100 million years in darkness: Ancient flowers trapped in amber come to light

CORVALLIS, Ore. – Seven perfect tiny flowers hover in glowing gold, suspended in place, untouched and unseen for a hundred million years.

The last thing they encountered could possibly have been a dinosaur that brushed them free from the tree they grew on as it passed by. Or perhaps it was just the wind blowing through a landscape old nearly beyond comprehension.

Found trapped in amber unearthed in the small southeast Asian country of Myanmar, the discovery of this species marks the first time seven complete flowers have been reported in one study.

Ancient flower found fossilized in amber
Tropidogyne pentaptera: The
100-million-year-old fossilized flower identified and named by OSU researchers George Poinar Jr. and Kenton Chambers. (Photo credit: Oregon State University)

Lying underground as thousands of millennia’s worth of days and nights passed above them, the flowers were finally pulled from their resting place in a mining operation. Now, under the microscope of famed scientist George Poinar Jr., they reveal details of the prehistoric world.

“The amber preserved the floral parts so well that they look like they were just picked from the garden,” says Poinar, professor emeritus in Oregon State University’s College of Science, in a school press release. “Dinosaurs may have knocked the branches that dropped the flowers into resin deposits on the bark of an araucaria tree, which is thought to have produced the resin that fossilized into the amber.”

Dubbed Tropidogyne pentaptera by Poinar and OSU colleague Kenton Chambers, the flower’s name means “five wings” due to their delicate star-shaped form.

To give a sense of how long the flowers have been preserved, the researchers noted the araucaria trees that produced the amber are closely related to kauri pines found today in New Zealand and Australia some 4,000 miles away from Myanmar.

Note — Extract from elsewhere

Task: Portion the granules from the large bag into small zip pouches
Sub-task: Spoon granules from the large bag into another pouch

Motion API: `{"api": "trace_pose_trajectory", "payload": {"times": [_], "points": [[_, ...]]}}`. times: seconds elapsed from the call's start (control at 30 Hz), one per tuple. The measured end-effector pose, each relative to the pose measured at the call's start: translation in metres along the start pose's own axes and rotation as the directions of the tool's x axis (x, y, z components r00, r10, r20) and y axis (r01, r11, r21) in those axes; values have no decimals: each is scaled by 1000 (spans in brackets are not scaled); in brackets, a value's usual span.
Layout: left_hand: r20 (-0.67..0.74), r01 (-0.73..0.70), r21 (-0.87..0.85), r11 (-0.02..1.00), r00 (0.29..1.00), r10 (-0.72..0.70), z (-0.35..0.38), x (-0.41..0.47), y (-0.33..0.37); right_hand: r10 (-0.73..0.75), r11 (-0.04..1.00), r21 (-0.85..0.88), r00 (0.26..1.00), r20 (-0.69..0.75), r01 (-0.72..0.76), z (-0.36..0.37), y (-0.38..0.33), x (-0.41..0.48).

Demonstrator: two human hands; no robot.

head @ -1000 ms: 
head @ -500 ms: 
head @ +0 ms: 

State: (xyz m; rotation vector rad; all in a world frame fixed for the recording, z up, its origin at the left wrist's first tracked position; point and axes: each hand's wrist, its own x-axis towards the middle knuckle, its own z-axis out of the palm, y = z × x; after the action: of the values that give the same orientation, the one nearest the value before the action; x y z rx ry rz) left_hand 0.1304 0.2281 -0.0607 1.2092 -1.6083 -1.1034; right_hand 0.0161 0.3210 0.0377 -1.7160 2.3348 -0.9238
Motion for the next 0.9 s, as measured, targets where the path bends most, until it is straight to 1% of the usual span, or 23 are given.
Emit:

The flowers themselves are also related to species in these areas. That is to say that while they lay frozen in time, the very world around them drifted into a new shape. Moving at an imperceptibly slow pace, the continents had enough time to move oceans apart while these seven flowers lay hidden and unchanging.

A look at five specimens of Tropidogyne pentaptera found by scientists. (Photo credit: George O. Poinar, Jr. & Kenton L. Chambers)

“In their general shape and venation pattern, the fossil flowers closely resemble those of the genus Ceratopetalum that occur in Australia and Papua-New Guinea,” Poinar says. “One extant species is C. gummiferum, which is known as the New South Wales Christmas bush because its five sepals turn bright reddish pink close to Christmas.”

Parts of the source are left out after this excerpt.